[Data items]
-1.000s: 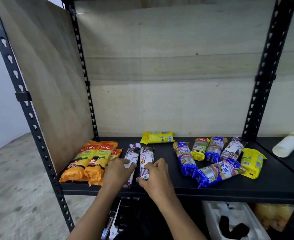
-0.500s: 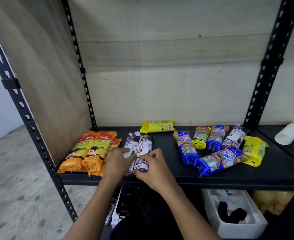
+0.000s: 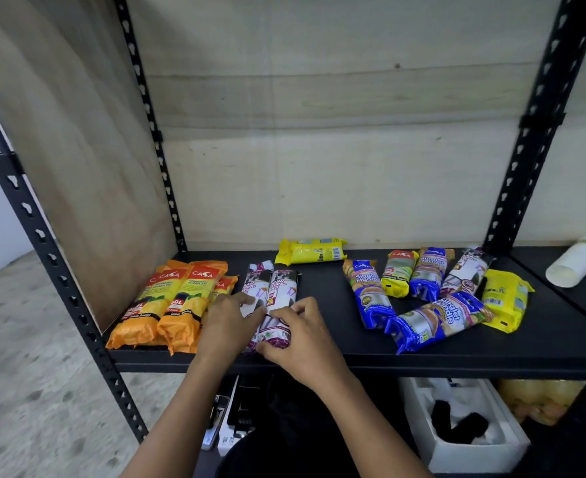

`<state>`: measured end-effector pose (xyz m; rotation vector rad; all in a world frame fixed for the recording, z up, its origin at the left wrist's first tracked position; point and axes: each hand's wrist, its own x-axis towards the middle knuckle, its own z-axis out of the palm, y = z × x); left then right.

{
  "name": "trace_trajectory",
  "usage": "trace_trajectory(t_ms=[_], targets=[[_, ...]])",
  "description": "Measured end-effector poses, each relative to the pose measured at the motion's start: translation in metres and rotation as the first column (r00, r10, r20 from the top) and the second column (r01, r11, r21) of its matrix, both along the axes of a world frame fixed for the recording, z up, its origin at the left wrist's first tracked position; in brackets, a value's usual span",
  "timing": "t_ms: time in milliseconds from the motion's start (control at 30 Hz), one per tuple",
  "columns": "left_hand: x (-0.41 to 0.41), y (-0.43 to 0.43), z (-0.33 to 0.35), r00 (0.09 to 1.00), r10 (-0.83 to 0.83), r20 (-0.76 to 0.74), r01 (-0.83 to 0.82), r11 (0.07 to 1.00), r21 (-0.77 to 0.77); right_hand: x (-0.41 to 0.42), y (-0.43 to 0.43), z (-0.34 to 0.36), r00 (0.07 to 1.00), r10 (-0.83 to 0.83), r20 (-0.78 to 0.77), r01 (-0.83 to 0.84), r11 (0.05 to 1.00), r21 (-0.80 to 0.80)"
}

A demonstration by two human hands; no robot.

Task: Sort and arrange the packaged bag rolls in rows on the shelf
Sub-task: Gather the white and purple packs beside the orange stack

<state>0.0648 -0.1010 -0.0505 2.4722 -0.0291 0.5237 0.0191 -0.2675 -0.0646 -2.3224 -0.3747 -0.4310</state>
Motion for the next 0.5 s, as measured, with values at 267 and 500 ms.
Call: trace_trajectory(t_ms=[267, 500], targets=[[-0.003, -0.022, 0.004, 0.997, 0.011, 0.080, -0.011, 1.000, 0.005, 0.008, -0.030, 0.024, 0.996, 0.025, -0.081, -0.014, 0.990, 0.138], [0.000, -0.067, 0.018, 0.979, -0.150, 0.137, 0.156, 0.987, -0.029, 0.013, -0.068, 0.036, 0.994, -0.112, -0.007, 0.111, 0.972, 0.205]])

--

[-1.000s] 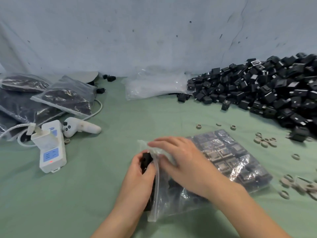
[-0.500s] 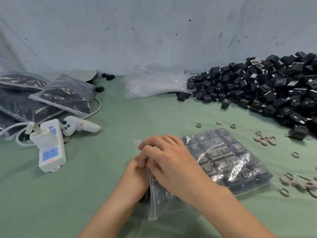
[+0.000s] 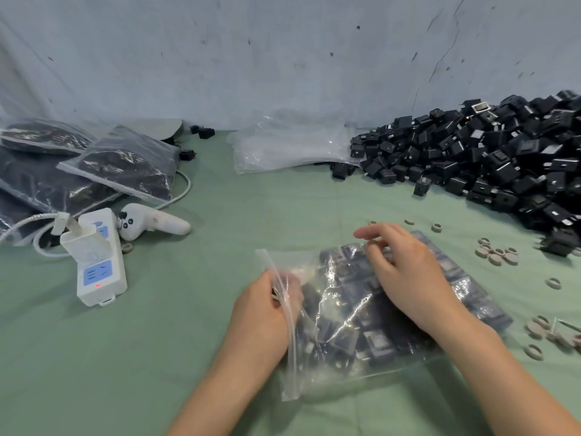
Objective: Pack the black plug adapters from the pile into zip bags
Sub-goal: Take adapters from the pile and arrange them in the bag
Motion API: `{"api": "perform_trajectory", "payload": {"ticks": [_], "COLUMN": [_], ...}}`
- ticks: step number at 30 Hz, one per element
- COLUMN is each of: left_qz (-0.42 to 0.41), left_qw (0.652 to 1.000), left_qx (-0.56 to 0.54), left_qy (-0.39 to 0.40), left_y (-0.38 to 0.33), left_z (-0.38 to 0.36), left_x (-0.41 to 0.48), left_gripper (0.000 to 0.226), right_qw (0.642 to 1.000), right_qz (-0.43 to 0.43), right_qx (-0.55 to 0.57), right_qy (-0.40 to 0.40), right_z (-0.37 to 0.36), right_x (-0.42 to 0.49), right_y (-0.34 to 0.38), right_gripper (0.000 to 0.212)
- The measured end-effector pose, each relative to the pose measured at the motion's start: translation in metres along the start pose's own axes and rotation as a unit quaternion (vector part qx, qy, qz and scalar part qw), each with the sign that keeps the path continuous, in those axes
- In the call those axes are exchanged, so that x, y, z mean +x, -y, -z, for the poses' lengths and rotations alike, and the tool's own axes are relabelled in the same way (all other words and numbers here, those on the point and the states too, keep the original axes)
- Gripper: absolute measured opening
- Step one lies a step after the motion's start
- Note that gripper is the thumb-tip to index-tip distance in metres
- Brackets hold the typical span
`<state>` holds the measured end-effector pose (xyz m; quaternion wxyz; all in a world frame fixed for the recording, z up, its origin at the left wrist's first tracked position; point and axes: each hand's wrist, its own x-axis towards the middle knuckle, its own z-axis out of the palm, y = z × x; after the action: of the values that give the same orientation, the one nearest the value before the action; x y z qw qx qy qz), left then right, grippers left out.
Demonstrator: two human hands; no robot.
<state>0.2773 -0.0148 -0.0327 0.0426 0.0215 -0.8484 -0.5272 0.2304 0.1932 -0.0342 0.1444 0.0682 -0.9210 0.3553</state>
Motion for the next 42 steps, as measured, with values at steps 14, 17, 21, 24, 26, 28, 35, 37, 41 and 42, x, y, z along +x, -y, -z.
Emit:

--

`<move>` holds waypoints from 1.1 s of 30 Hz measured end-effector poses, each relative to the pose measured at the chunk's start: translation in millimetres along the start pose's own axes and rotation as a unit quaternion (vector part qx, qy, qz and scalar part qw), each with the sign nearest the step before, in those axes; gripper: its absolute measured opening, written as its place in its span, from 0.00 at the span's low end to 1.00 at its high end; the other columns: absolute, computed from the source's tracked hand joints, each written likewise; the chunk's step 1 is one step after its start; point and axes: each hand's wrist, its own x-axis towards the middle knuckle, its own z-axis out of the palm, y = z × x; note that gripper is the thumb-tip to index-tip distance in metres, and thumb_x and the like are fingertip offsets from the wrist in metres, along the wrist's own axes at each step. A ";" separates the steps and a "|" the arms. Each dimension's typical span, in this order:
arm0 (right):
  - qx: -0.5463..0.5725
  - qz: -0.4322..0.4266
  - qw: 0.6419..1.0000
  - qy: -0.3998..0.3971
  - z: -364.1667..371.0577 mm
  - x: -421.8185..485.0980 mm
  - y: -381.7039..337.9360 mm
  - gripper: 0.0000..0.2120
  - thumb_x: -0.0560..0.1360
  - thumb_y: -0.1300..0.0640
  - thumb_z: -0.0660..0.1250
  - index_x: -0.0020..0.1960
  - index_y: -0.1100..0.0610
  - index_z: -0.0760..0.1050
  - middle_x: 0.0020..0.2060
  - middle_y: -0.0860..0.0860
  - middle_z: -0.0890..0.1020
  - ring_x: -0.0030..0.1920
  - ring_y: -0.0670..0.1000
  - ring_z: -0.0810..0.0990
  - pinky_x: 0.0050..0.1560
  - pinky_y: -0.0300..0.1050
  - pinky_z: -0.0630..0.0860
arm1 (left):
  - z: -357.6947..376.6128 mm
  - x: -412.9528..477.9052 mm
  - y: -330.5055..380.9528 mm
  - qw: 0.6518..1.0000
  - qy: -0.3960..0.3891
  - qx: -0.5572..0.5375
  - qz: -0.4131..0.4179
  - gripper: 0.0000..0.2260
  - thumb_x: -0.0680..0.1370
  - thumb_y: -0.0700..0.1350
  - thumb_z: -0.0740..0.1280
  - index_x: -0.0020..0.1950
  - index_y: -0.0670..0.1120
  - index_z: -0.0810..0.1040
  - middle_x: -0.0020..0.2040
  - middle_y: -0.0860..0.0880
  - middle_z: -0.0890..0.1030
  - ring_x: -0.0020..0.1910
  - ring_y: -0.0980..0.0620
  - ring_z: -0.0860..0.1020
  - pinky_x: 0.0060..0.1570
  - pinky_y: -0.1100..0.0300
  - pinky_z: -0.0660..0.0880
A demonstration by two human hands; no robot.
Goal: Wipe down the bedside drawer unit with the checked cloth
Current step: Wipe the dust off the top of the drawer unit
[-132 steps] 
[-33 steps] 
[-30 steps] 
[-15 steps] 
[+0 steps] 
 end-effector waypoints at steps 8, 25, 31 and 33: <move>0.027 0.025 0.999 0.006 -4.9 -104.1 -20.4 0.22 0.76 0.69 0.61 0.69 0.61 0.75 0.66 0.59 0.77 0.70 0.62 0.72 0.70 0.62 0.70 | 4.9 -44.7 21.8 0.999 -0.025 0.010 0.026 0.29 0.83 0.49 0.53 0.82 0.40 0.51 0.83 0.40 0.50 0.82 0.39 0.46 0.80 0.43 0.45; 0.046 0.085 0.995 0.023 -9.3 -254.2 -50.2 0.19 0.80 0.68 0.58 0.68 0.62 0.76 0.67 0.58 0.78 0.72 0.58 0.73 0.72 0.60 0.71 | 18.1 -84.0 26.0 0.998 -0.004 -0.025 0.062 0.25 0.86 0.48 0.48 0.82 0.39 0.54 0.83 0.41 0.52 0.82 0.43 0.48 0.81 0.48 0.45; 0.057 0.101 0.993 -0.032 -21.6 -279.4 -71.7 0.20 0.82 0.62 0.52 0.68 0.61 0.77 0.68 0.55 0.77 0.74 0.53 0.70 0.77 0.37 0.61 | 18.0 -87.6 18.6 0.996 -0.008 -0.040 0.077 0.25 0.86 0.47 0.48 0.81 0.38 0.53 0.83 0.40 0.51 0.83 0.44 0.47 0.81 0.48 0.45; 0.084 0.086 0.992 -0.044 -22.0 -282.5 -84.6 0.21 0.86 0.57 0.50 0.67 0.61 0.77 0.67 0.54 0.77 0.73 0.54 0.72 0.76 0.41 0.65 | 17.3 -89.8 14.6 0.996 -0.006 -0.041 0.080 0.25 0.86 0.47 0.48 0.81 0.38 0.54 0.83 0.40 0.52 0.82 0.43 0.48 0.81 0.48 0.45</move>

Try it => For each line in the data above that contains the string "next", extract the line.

Written solution =>
Motion for the next 0.5 s, as measured, with values at 267 and 500 ms.
Motion for the next 42 steps, as measured, with values at steps 14, 17, 21, 24, 26, 28, 35, 37, 41 and 42, x, y, z along +x, -y, -z.

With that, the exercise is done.